So they make this change. They start rolling it out. Let’s say a few minutes later, logins start failing. So let’s call this the beginning of the incident. So a pager starts going off, and the Salesforce engineering team starts to see that authentication services everywhere are starting to fail and people are not able to log into services anymore.

Tom: [00:05:06] Now they don’t say exactly why the authentication services were failing, but it doesn’t surprise me one bit. Once DNS goes down, it’s going to fail. And log in is probably just the thing that’s failing because that’s what people are hitting first. But if you can’t even get to a webpage to sign in, or you can’t resolve the host name for a server you have to call for someone to log in, it’s going to fail.

Jamie: [00:05:25]  Well, Tom, but at least the status page is working, right? 

Tom: [00:05:31] Oh, but, wait. Yeah, so this is another one, and I promise you, we’re not just cherry picking sevs that have status page failures. But yet again, the Salesforce status page failed–not hugely surprising because once DNS is down, it’s like everything is going to be broken. So yet again, we see another company who can’t update their customers because the status page is broken.

Jamie: [00:06:03] So anyway, the place we find ourselves here to recap is everybody gets paged about log-ins failing, recent DNS change went out. And so the engineers, quite sensibly say, okay, this recent DNS change seems to have been at fault because we can’t resolve any names.

Their remediation at this point lagged a little bit during a couple hour time period because they were trying to figure out how to get into their systems in order to fix them. And so, the authentication layers they had, and probably even finding hosts, relied on DNS and relied on their authentication services. And since those things weren’t working, the operational team struggled to be able to get onto the hosts in order to fix the problem. There’s a reference in the post-mortem to a kind of break glass routine that eventually the teams figured out how to employ so that they could get into some of the servers and start getting the name servers back online.

Tom: [00:07:01] If your DNS has gone, you can just be screwed in a lot of different ways trying to get to your servers. I don’t have the IP addresses for any of my servers written down right now. It’s all on AWS, so it doesn’t really matter. And I trust AWS to keep this stuff running, but if you have bastion.hostname.com or something, you can’t SSH to that anymore unless you know what the IP address is. You probably can figure out the IP address for some of your DNS servers, but it might be hard to get all of them. 

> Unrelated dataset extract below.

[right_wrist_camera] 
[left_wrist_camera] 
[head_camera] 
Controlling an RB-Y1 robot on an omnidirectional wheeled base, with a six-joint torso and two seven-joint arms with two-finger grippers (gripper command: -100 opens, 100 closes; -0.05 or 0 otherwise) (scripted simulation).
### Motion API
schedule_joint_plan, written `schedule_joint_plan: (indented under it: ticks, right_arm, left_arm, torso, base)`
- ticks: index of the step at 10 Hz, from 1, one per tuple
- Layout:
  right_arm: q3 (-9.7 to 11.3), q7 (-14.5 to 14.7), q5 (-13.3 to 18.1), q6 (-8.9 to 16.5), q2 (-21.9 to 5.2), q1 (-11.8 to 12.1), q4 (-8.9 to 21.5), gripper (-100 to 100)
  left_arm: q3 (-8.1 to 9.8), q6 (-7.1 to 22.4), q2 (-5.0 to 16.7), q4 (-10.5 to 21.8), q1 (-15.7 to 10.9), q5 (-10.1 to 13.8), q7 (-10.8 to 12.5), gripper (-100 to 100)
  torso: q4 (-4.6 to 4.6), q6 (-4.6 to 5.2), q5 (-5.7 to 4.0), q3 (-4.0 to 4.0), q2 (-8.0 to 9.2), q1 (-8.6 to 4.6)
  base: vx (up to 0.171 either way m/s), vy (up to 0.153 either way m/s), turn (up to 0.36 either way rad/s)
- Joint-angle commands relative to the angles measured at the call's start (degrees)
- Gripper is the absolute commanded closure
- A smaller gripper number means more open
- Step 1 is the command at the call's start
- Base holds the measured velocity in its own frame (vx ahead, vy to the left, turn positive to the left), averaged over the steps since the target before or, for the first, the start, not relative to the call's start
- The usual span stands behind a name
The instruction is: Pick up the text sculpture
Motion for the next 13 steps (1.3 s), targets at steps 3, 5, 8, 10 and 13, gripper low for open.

But what’s even worse is, depending on how you have login set up, if connecting to the server requires DNS in some way on the other end, like if they have to resolve that you’re coming from some trusted host name or something, you just might be completely out of luck in terms of SSH. Then at that point, hopefully you have some kind of IPMI or a KVM over IP, which–if you’ve never done anything with that before–is effectively a way to simulate connecting a terminal. Or it’s a way to simulate being physically present at a server without having to be there. It routes what you would see if you connected… call them a crash cart. If you connected a keyboard and a monitor to the machine, and you can do things like remotely restart the server, connect to the terminal, things like that. If you don’t have that running, then your only real recourse would be to actually start rolling a little cart. 

And it’s fascinating because this was such a big part of my early data center life. But I imagine a lot of engineers now have never even thought about this, but in every data center that I’ve ever been in, it’s easy to imagine rows and rows of these tall racks of servers sprinkled throughout the data centers. They usually take them out of the pretty pictures they take to show off the data centers, but sprinkled throughout the data center will be these things called crash carts, which is a monitor and a keyboard and a mouse on wheels. And you could roll these things around and plug them into servers when you really need to. I don’t know if these things really still exist. Maybe they do, maybe they don’t. I’m sure they’re still out there in some data centers, but that would be the ultimate fallback. If you really blocked yourself out of the server because you needed DNS to operate.

Jamie: [00:09:29] If you’re at the point you’re getting a real cart, things are getting real. I think in that last outage, we talked about the physical world impeding on your sort of idealistic digital world, and the moment that crash cart’s rolling down and you’re driving and trying not to speed to the data center and stuff like that… that’s when things get interesting. 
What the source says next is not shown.